South Staffordshire College is a further education college located over four sites in Staffordshire, England.

The college was created in 2009 as a result of a merger of Cannock Chase Technical College, Rodbaston College and Tamworth and Lichfield College. It now operates over five sites in Lichfield, Rodbaston (Penkridge), Cannock and 2 campuses in Tamworth.
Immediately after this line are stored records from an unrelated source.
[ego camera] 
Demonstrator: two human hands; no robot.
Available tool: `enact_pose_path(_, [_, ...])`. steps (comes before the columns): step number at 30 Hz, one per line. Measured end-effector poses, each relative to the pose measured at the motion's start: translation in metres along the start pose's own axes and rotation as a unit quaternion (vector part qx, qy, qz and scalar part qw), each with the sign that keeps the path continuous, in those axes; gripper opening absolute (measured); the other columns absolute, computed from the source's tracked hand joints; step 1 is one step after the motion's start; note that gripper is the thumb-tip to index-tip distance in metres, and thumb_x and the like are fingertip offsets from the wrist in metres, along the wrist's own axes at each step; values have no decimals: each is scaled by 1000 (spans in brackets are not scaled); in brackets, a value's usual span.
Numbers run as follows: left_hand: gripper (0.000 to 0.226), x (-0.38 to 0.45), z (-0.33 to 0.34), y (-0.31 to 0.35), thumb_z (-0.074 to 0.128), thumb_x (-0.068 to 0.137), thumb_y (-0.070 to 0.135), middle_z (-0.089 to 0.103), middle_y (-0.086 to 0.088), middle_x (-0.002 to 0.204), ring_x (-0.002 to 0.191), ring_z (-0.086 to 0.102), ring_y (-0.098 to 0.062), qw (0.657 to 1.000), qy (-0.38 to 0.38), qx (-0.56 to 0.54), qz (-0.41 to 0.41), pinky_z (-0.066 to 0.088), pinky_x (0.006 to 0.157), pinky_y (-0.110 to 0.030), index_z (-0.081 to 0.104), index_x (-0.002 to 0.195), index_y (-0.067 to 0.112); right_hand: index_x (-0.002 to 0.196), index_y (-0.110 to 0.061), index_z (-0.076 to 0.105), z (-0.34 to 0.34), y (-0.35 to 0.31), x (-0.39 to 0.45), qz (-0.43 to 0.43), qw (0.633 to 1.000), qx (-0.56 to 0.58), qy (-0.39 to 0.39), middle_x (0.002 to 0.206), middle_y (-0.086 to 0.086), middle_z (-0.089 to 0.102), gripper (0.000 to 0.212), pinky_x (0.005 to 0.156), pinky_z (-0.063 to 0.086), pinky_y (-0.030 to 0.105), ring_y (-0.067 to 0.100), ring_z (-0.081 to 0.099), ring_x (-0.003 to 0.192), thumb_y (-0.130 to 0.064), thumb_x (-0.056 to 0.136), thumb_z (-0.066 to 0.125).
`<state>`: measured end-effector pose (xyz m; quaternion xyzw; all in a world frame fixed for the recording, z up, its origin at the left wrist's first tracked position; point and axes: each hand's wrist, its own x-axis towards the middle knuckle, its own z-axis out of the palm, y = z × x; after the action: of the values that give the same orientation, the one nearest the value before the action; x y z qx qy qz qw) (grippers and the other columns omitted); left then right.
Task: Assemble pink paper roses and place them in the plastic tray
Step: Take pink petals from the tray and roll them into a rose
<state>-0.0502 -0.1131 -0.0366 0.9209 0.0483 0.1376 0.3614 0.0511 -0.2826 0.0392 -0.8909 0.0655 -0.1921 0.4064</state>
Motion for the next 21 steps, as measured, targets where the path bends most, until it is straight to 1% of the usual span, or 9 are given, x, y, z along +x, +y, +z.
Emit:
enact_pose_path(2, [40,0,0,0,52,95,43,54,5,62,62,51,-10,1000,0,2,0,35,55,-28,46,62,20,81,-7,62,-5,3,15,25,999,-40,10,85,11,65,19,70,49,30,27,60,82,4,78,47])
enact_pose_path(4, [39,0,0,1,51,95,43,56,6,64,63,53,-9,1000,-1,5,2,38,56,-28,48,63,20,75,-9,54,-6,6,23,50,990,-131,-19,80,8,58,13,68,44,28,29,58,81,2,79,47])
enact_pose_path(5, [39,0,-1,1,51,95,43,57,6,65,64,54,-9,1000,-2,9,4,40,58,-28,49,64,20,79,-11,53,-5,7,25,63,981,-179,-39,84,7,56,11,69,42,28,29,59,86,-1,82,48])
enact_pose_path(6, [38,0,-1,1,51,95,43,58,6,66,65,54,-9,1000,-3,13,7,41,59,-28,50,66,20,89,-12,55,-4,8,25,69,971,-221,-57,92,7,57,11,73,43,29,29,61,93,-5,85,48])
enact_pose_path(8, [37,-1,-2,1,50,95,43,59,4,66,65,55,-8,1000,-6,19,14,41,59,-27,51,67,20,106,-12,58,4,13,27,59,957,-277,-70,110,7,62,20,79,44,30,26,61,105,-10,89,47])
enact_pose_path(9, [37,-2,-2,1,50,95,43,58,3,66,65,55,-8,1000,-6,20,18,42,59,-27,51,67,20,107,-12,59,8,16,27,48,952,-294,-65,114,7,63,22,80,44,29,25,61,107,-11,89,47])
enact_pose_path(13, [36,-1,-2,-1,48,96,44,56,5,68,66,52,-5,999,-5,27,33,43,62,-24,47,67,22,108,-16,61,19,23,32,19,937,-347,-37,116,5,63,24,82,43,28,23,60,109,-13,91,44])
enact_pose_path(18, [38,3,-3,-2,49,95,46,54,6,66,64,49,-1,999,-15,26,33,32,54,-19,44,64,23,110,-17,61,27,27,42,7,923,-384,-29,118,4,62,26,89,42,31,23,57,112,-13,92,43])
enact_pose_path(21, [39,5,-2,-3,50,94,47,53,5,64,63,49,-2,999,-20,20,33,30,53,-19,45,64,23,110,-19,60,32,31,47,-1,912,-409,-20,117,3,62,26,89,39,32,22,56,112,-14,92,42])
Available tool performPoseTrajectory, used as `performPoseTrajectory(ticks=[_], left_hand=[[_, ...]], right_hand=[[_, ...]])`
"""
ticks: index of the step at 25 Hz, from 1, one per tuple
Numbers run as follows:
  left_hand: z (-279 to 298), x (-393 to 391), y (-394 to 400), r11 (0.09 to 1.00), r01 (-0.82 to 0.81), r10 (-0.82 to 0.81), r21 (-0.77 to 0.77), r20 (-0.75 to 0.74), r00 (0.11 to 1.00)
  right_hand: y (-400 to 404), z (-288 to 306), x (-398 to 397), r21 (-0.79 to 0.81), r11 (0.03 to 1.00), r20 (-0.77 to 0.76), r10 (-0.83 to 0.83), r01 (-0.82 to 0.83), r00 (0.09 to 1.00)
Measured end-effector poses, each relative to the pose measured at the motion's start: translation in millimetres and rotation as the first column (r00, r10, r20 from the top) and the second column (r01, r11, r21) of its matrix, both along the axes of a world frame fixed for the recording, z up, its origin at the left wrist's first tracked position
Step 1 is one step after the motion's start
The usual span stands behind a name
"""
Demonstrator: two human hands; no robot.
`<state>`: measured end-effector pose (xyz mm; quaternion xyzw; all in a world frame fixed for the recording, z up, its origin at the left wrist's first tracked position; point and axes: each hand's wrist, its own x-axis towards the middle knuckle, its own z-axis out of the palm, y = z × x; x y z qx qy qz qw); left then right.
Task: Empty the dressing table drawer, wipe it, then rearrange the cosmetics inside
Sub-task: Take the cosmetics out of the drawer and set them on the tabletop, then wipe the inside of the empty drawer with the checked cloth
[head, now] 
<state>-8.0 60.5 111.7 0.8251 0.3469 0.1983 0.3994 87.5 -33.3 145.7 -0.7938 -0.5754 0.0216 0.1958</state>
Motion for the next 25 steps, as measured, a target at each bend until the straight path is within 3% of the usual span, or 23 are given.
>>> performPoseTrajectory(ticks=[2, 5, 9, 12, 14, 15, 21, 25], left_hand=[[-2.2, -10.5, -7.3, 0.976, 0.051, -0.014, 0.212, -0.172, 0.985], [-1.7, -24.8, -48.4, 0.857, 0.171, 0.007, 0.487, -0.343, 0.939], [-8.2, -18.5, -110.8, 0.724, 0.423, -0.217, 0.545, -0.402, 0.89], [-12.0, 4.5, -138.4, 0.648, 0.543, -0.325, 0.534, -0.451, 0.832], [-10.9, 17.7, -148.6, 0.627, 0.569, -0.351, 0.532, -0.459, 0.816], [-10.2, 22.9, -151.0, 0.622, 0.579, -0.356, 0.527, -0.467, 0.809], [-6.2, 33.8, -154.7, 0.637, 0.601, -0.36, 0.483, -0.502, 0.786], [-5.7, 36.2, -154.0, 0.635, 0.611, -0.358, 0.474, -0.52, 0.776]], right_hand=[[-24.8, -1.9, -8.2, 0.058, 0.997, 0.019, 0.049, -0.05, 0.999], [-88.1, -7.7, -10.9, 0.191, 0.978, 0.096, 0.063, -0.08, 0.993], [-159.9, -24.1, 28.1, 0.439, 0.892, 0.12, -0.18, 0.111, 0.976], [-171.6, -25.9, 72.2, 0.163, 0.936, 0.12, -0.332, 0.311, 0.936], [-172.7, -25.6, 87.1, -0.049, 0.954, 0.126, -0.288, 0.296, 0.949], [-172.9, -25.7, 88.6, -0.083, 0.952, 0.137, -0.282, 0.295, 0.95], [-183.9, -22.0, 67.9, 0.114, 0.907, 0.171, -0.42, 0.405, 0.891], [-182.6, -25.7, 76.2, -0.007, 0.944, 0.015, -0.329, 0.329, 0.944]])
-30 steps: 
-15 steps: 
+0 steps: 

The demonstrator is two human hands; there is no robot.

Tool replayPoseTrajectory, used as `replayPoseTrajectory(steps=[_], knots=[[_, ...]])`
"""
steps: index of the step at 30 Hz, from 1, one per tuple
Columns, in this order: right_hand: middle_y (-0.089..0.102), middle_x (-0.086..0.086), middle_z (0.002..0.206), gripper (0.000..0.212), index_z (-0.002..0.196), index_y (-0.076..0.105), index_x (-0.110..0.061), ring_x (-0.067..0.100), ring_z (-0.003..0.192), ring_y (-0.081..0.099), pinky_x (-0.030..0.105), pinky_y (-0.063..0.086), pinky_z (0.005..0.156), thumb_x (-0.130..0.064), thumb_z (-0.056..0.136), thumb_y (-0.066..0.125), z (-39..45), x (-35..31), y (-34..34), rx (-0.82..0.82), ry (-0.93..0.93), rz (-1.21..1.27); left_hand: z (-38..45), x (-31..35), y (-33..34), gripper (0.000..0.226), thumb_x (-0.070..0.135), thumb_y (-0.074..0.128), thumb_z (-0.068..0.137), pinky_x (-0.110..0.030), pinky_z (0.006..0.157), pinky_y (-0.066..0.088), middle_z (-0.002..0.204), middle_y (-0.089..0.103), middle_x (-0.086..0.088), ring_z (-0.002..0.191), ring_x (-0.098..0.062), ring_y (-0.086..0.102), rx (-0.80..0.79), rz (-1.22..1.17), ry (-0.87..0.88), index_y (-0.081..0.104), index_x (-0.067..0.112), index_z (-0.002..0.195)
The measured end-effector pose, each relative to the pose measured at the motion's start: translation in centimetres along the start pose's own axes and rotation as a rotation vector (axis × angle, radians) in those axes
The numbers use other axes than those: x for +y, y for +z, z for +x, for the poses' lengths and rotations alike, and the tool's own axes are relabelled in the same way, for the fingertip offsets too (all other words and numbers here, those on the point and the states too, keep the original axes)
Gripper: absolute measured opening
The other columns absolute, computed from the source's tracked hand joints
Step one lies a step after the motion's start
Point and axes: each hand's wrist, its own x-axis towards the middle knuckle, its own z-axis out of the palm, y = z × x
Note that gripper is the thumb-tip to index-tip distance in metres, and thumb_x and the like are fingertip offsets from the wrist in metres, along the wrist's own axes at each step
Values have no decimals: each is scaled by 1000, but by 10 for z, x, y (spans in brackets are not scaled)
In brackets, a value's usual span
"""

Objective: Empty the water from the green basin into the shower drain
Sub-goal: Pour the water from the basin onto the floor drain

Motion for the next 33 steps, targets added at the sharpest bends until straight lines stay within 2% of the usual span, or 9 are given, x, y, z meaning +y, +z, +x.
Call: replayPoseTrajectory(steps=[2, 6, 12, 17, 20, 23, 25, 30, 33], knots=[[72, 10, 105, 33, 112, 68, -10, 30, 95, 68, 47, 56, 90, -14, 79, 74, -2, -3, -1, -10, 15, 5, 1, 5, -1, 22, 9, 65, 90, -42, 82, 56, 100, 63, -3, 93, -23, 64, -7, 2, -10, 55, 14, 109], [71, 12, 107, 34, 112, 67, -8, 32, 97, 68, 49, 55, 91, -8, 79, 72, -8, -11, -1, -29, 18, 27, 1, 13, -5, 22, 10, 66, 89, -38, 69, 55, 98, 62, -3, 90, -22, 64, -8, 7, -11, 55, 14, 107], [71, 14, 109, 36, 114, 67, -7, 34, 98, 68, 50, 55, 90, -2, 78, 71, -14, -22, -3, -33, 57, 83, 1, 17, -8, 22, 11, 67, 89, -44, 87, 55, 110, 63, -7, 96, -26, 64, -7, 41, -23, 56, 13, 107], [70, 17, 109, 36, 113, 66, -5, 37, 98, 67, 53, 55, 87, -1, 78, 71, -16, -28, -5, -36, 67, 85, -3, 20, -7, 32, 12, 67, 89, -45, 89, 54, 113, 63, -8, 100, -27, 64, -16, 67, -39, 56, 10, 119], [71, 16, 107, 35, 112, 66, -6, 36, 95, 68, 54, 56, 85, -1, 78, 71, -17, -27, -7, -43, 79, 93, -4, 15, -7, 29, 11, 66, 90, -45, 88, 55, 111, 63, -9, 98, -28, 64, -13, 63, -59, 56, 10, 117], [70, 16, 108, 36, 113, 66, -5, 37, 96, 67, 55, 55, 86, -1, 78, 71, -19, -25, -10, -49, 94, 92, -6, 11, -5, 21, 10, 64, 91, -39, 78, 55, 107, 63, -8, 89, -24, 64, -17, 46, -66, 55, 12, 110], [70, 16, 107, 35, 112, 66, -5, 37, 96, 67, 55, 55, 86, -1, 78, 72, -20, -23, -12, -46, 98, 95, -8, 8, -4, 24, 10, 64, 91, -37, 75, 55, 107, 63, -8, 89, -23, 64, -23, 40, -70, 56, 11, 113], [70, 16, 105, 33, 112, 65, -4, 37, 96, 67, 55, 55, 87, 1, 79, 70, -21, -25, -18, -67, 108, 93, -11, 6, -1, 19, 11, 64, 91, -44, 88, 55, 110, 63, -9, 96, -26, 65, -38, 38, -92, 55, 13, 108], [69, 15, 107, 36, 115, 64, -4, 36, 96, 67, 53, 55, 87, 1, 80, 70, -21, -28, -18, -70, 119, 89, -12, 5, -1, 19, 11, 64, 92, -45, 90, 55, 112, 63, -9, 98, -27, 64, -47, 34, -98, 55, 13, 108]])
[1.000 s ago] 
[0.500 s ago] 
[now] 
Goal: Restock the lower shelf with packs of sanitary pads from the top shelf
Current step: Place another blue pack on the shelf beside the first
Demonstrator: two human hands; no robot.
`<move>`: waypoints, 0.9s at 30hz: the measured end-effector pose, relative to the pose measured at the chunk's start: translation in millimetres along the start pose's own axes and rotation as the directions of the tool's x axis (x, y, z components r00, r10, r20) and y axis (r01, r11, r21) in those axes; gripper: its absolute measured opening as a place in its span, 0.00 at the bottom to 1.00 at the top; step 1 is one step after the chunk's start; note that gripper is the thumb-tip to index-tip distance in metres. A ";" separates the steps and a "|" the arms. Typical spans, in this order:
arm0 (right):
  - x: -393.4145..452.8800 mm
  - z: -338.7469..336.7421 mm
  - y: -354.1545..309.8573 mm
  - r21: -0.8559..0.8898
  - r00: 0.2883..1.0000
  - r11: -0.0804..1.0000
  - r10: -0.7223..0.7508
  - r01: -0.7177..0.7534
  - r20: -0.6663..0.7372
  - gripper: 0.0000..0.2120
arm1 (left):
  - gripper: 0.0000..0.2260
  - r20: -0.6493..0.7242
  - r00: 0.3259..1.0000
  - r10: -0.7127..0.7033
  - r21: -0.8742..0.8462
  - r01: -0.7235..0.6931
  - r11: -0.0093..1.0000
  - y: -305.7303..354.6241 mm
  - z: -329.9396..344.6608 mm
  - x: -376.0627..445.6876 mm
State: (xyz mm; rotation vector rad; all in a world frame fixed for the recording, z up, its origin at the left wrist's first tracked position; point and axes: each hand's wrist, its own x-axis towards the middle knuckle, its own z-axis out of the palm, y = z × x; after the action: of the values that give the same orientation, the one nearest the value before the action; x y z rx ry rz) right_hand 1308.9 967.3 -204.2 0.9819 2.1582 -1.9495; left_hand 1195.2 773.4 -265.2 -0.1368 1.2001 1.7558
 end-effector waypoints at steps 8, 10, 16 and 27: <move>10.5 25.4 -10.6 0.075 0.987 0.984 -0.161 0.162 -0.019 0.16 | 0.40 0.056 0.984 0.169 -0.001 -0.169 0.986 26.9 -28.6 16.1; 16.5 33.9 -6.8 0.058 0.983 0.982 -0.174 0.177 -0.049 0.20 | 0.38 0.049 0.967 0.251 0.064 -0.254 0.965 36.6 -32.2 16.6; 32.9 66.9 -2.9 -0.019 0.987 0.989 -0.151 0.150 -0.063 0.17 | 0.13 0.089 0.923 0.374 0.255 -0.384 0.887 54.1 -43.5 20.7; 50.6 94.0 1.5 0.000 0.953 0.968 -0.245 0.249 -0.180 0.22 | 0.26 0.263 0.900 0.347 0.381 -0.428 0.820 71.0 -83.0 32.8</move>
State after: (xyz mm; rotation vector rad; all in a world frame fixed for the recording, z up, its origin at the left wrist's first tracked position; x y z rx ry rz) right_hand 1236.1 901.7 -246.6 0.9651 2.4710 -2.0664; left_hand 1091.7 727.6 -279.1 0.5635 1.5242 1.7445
The Cannock campus was closed in July 2017 but re-opened as the Skills and Innovation Hub in August 2018.

South Staffordshire College offers a range of further education courses including NVQs, apprenticeships and access courses. The college also has a higher education provision, with courses offered in conjunction with Staffordshire University and the University of Wolverhampton.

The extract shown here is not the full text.